Differentiable programming for gradient-based machine learning

rxwei · December 21, 2020, 10:21am

Not sure what exactly you are referring to by "primitive pullbacks". These two methods aren't pullbacks and aren't yet defined as differentiable. These methods already handle zero values correctly by checking whether one side is zero, and therefore would work correctly when called by compiler-generated tangent accumulations.

Sure, they can be made differentiable. Note that array differentiation is out of scope for this proposal due to the size of the proposed language components. If this proposal is accepted, it would be great to work out the details of array differentiation in a follow-up proposal.

Yes. Same for things like SIMD <-> Array conversion. Linear algebra functions such as matmul also need some attention. If you define the pullback of matmul in terms of matmul itself, you'd need to check for zero incoming tangent and broadcast it to the original result shape, before matmul'ing it with an original argument.

@scanon would it make sense to add an isZero computed property to AdditiveArithmetic to make this more discoverable?

Chris_Lattner3 · January 3, 2021, 10:20pm

rxwei:

I have updated the definition of Differentiable in the proposal to the following. Namely, zeroTangentVectorInitializer has been removed, and move(along:) has been renamed to move(by:) . Thanks for everyone's feedback!
public protocol Differentiable {
    /// A type that can be used to represent derivatives with respect to a
    /// value whose type is `Self`. Mathematically, this is equivalent to the
    /// tangent bundle of the differentiable manifold represented by the
    /// differentiable type.
    associatedtype TangentVector: Differentiable & AdditiveArithmetic
        where TangentVector == TangentVector.TangentVector

    /// Moves `self` by the given direction. In Riemannian geometry, this is
    /// equivalent to exponential map, which moves `self` on the geodesic
    /// surface by the given tangent vector.
    mutating func move(by direction: TangentVector)
}
The compiler-generated pullback code will always use TangentVector.zero as the zero tangent vector

This is a great change Richard, thank you! Does this eliminate the bump pointer allocated closure instances?

-Chris

dabrahams · January 9, 2021, 2:09am

rxwei:

    /// Moves `self` by the given direction. In Riemannian geometry, this is
    /// equivalent to exponential map, which moves `self` on the geodesic
    /// surface by the given tangent vector.
    mutating func move(by direction: TangentVector)

The word “direction” goes with “along.” Something like “offset” would be more appropriate here.

scanon · January 9, 2021, 3:12am

Should we give a blessed name to the TangentVector associated type conformance (i.e.
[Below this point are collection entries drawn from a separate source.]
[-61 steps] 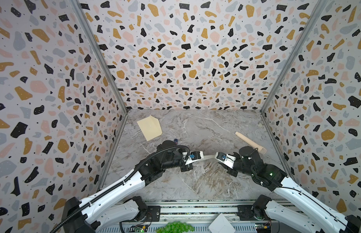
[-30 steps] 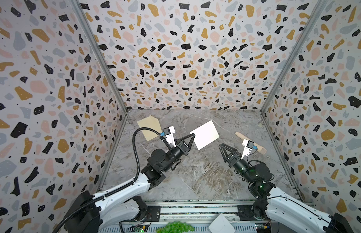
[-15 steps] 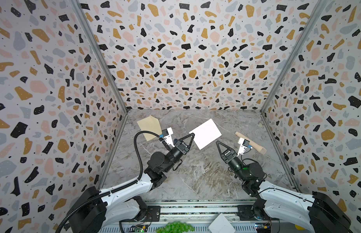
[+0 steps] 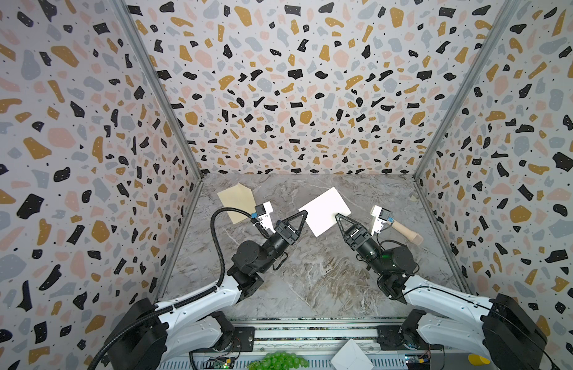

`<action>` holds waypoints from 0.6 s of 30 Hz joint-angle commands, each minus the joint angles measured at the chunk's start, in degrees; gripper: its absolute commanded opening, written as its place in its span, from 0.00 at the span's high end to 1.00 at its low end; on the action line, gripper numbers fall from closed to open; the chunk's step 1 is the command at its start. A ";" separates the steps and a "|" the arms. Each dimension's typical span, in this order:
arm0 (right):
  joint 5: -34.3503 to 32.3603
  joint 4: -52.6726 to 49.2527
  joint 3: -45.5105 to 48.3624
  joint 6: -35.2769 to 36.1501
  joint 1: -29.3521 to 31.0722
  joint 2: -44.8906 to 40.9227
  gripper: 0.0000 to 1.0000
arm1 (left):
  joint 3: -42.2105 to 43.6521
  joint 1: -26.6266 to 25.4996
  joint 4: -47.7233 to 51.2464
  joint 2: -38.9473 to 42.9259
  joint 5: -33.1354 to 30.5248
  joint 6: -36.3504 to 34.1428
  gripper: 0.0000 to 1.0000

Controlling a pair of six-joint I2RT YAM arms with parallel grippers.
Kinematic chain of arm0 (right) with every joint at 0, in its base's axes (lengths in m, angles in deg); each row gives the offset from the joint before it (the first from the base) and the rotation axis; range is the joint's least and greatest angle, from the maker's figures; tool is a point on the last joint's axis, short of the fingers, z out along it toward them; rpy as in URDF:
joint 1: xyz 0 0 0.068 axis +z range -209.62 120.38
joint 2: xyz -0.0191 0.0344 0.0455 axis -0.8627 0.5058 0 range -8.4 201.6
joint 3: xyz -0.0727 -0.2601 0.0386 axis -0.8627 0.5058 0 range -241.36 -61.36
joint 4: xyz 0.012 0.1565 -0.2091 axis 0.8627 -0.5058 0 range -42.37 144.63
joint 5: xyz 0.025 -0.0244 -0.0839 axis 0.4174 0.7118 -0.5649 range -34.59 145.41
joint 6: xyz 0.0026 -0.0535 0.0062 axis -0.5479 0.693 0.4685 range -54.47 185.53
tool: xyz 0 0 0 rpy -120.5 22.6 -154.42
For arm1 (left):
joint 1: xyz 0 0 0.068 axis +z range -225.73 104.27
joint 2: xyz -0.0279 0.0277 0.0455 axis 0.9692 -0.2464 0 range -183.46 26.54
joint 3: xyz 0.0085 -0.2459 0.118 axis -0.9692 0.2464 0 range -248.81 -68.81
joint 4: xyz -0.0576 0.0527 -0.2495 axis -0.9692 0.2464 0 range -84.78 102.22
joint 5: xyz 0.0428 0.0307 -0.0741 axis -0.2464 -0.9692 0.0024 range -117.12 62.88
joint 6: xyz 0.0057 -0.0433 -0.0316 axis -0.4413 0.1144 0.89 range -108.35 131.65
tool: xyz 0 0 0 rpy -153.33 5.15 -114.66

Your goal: Place the letter into the envelope and seal it

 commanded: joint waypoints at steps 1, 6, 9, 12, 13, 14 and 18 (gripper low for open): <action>4.55 2.69 -2.42 0.14 -0.83 1.09 0.60 | -0.78 0.40 -1.93 1.22 1.38 -1.58 1.00; 5.59 2.41 -2.72 1.73 -1.40 1.89 0.90 | -0.68 0.41 -0.59 1.00 1.62 -4.49 1.00; 5.52 0.62 -2.34 4.58 -2.44 1.22 1.00 | -2.34 0.49 4.60 0.70 2.35 -10.09 1.00; 7.28 -5.32 -2.57 9.36 -5.09 -1.39 1.00 | -5.29 1.09 13.96 1.32 1.98 -18.08 0.83; 7.63 -8.09 -2.82 10.93 -5.85 -2.50 1.00 | -6.32 1.56 17.11 1.82 1.26 -21.42 0.76; 8.25 -12.81 -3.33 14.11 -7.04 -4.32 1.00 | -7.95 2.32 21.81 2.36 -0.02 -24.99 0.67; 7.17 -35.58 -8.03 30.09 -9.33 -10.61 1.00 | -18.18 6.24 44.40 1.87 -10.37 -39.83 0.35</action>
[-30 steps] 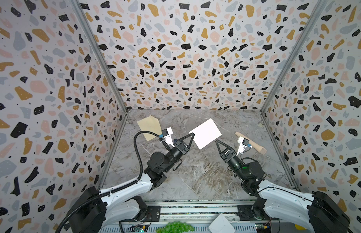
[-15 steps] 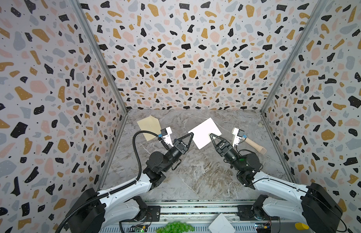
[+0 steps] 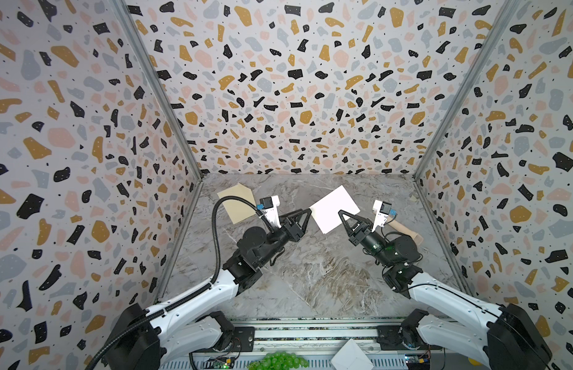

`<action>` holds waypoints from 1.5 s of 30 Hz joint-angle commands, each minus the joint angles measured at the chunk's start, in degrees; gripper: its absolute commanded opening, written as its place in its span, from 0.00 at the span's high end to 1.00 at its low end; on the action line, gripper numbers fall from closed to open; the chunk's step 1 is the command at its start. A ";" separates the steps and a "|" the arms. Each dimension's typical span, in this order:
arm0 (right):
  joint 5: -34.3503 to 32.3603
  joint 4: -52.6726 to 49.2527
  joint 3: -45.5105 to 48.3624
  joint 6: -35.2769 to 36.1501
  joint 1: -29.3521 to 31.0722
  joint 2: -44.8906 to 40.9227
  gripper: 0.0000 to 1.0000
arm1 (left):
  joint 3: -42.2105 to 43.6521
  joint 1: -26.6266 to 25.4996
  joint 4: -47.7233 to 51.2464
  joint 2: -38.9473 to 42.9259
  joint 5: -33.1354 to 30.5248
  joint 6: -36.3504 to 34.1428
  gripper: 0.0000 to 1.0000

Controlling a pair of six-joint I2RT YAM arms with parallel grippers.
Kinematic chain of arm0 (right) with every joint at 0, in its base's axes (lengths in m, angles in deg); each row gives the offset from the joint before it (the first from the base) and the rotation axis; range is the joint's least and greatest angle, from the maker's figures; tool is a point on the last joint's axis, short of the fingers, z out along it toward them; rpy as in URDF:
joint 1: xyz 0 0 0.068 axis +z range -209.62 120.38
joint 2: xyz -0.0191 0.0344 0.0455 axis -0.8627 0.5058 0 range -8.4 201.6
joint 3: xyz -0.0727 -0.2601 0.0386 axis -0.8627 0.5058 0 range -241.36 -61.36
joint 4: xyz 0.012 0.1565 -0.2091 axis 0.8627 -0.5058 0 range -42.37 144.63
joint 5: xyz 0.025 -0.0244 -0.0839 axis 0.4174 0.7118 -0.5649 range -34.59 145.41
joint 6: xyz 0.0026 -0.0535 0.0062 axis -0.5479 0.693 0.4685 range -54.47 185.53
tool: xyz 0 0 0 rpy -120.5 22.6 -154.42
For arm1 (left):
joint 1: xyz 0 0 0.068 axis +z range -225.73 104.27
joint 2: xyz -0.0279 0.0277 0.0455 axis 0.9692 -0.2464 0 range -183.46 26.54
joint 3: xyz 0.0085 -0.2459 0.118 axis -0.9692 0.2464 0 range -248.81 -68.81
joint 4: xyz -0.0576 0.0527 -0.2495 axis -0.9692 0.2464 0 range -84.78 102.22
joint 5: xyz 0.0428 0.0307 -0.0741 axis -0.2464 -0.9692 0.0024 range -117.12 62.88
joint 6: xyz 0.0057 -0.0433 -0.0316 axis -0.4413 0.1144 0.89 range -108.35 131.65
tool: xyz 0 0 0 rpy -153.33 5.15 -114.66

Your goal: Place the letter into the envelope and seal it

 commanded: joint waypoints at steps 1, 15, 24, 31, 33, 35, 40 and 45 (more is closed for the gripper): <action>-1.11 -22.27 -6.25 17.88 -1.08 -5.41 1.00 | -9.81 3.50 21.21 -0.27 -11.06 -18.18 0.31; -6.99 -43.60 -4.96 32.59 -3.34 -17.53 1.00 | -32.41 18.49 34.12 -31.81 -26.40 -19.70 0.15; -5.32 -45.69 -2.84 32.25 -3.92 -21.46 1.00 | -51.73 22.33 44.88 -53.90 -32.69 -19.52 0.16; -4.30 -46.44 -2.02 32.16 -4.15 -23.06 1.00 | -61.56 25.39 49.52 -64.88 -33.29 -20.01 0.18; -4.22 -46.70 -1.84 32.33 -4.20 -23.20 1.00 | -64.03 26.30 50.37 -67.33 -32.73 -19.98 0.19; -4.10 -46.84 -1.81 32.38 -4.29 -23.19 1.00 | -66.50 26.79 50.91 -69.94 -33.10 -20.44 0.21; -3.83 -47.49 -1.79 32.60 -4.36 -23.22 1.00 | -72.99 27.67 54.04 -75.79 -34.23 -21.43 0.26; -3.93 -47.88 -1.50 32.91 -4.40 -23.15 1.00 | -74.54 28.36 54.53 -78.09 -34.39 -21.47 0.36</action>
Differentiable & AdditiveArithmetic where TangentVector == Self), just to make it slightly easier for people to think about / write?

Agreed. step would be OK too, I think.

dan-zheng · January 9, 2021, 3:25am

I believe a blessed name for Self == Self.TangentVector cannot be represented as a typealias and must be represented as a protocol. A marker protocol requires explicit conformances, which significantly hurts usability.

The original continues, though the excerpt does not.